▶ DATA BLOCK:
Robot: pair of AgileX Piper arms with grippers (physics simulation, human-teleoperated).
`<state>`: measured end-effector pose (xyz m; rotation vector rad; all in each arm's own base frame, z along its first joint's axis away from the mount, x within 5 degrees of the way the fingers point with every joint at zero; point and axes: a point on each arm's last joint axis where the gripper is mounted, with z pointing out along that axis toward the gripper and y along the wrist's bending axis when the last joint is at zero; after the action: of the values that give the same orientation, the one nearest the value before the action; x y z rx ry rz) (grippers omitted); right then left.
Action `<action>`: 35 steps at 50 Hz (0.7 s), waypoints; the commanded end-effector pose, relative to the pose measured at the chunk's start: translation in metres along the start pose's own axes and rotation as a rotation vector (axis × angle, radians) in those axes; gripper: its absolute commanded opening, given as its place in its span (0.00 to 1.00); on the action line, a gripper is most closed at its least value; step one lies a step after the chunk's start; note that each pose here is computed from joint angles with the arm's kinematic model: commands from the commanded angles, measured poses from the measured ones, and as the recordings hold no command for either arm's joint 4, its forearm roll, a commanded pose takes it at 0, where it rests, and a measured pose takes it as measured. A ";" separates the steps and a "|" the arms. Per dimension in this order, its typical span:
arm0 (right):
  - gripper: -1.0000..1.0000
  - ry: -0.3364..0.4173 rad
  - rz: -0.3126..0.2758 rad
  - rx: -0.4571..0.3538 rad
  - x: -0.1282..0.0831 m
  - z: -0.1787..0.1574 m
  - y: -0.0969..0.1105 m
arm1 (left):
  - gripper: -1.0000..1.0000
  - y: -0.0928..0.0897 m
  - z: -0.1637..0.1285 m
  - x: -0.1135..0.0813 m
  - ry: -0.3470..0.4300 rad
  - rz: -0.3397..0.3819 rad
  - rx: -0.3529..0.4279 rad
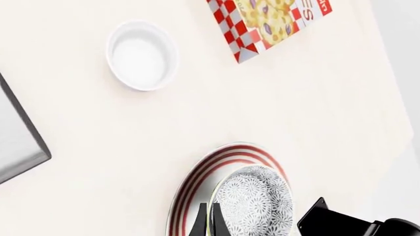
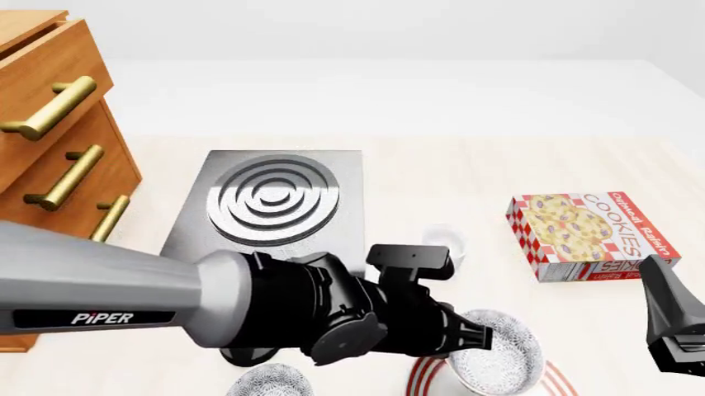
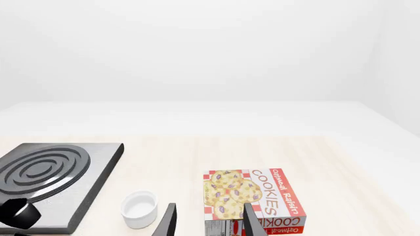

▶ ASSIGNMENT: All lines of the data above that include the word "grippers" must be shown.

▶ TASK RESULT:
Robot: pair of AgileX Piper arms with grippers (physics simulation, human-teleoperated).
`<state>`: measured end-effector pose (xyz m; rotation vector rad; all in each arm's own base frame, z along its first joint's axis away from the mount, x within 5 degrees of the way the fingers point with every joint at zero; point and axes: a point on each arm's last joint axis where the gripper is mounted, with z pointing out along that axis toward the gripper and y along the wrist's bending axis when the last joint is at zero; after the action: of the values that give the same orientation, the one nearest the value before the action; x y z rx ry rz) (grippers omitted); right then left.

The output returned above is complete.